WORK ITEM. The answer consists solely of the data below, reproduced exactly.
══════
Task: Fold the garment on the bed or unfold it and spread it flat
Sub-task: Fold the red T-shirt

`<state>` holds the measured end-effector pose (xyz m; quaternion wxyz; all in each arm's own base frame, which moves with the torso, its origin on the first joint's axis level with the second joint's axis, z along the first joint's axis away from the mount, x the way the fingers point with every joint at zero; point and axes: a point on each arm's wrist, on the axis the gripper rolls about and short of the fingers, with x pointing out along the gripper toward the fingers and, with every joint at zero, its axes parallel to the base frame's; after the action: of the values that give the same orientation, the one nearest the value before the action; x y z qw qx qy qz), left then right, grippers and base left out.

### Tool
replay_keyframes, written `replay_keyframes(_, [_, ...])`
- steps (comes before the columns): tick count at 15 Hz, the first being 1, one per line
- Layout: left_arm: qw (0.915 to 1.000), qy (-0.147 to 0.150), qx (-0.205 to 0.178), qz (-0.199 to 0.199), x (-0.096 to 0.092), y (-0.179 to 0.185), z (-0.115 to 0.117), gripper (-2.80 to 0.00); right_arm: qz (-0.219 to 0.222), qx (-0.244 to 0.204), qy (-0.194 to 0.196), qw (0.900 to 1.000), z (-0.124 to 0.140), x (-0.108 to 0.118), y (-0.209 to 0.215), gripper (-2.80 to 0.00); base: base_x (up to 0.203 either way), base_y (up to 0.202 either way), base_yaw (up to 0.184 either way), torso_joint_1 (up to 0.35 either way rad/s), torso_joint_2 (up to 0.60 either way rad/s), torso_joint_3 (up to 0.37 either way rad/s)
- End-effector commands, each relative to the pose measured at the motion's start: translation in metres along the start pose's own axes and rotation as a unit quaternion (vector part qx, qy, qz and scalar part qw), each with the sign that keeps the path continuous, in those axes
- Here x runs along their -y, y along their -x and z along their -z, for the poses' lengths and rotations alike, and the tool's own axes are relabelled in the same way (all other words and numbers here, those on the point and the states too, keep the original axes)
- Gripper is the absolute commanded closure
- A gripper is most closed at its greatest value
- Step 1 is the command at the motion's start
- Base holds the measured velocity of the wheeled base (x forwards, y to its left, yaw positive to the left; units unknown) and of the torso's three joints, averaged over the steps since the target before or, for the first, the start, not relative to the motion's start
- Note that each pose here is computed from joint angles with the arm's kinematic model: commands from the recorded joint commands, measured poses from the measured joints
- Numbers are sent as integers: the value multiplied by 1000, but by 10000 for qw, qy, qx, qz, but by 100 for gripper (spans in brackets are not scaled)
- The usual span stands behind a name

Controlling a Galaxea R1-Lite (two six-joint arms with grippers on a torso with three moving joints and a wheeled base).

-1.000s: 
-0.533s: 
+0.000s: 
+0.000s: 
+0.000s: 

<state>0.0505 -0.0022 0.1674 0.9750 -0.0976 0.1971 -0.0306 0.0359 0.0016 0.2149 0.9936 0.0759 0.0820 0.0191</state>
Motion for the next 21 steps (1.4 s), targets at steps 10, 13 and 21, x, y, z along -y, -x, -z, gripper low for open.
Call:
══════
ANSWER BOX.
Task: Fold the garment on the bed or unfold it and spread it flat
Sub-task: Fold the red T-shirt

`<state>` holds the measured end-effector pose (xyz m; quaternion wxyz; all in each arm's own base frame, which moves with the torso, its origin on the first joint's axis level with the second joint's axis, z along the first joint's axis away from the mount, x the way the fingers point with every joint at zero; point and axes: a point on each arm's wrist, on the axis the gripper rolls about and short of the fingers, with x pointing out along the gripper toward the fingers and, with every joint at zero, its axes parallel to the base frame's; after the action: of the values that give the same orientation, the one nearest the value before the action; x y z qw qx qy qz), left then right, grippers and base left out.

### Tool
replay_keyframes, written `replay_keyframes(_, [_, ...])`
- steps (comes before the columns): tick count at 15 Hz, the first being 1, one per line
- Layout: left_arm: qw (0.915 to 1.000), qy (-0.147 to 0.150), qx (-0.205 to 0.178), qz (-0.199 to 0.199), x (-0.096 to 0.092), y (-0.179 to 0.185), z (-0.115 to 0.117), gripper (-2.80 to 0.00); right_arm: qz (-0.219 to 0.222), qx (-0.244 to 0.204), qy (-0.194 to 0.196), qw (0.900 to 1.000), z (-0.124 to 0.140), x (-0.108 to 0.118), y (-0.209 to 0.215), gripper (-2.80 to 0.00); base: base_x (up to 0.203 either way), base_y (up to 0.202 either way), base_yaw (up to 0.184 either way), torso_joint_1 (up to 0.35 either way rad/s), torso_joint_2 (up to 0.60 either way rad/s), torso_joint_3 (up to 0.37 either way rad/s)
- End-effector commands, each relative to the pose measured at the motion's start: translation in metres along the start pose's own axes and rotation as a unit quaternion (vector part qx, qy, qz and scalar part qw), each with the sign that keeps the path continuous, in those axes
- Here x runs along their -y, y along their -x and z along their -z, for the poses' lengths and rotations alike, and the tool's own axes are relabelled in the same way (all other words and numbers here, those on the point and the states too, keep the original axes)
- Gripper is the absolute commanded closure
- A gripper is most closed at its greatest value
- Step 1 is the command at the motion's start
- Base holds the measured velocity of the wheeled base (x forwards, y to its left, yaw positive to the left; units unknown) and of the torso's three joints, averaged over the steps since the target before or, for the first, the start, not relative to the motion's start
- Note that each pose here is computed from joint angles with the arm's kinematic model: commands from the recorded joint commands, measured poses from the measured joints
- Numbers are sent as integers: the value multiplied by 1000, but by 10000 for qw, qy, qx, qz, but by 100 for gripper (spans in brackets are not scaled)
- The usual span stands behind a name

Controlling a Galaxea R1-Lite (two six-joint arms with grippers on a torso with three moving joints and a wheeled base).

-1.000s: 
-0.533s: 
+0.000s: 
+0.000s: 
+0.000s: 

<state>0.0505 -0.0022 0.1674 0.9750 -0.0976 0.1971 -0.0306 0.0359 0.0016 0.2149 0.9936 0.0759 0.0820 0.0191</state>
Motion for the next 21 steps (1.4 s), targets at steps 10, 13 and 21, x, y, z along -y, -x, -z, gripper low for open.
Call:

This exercise requires no further work.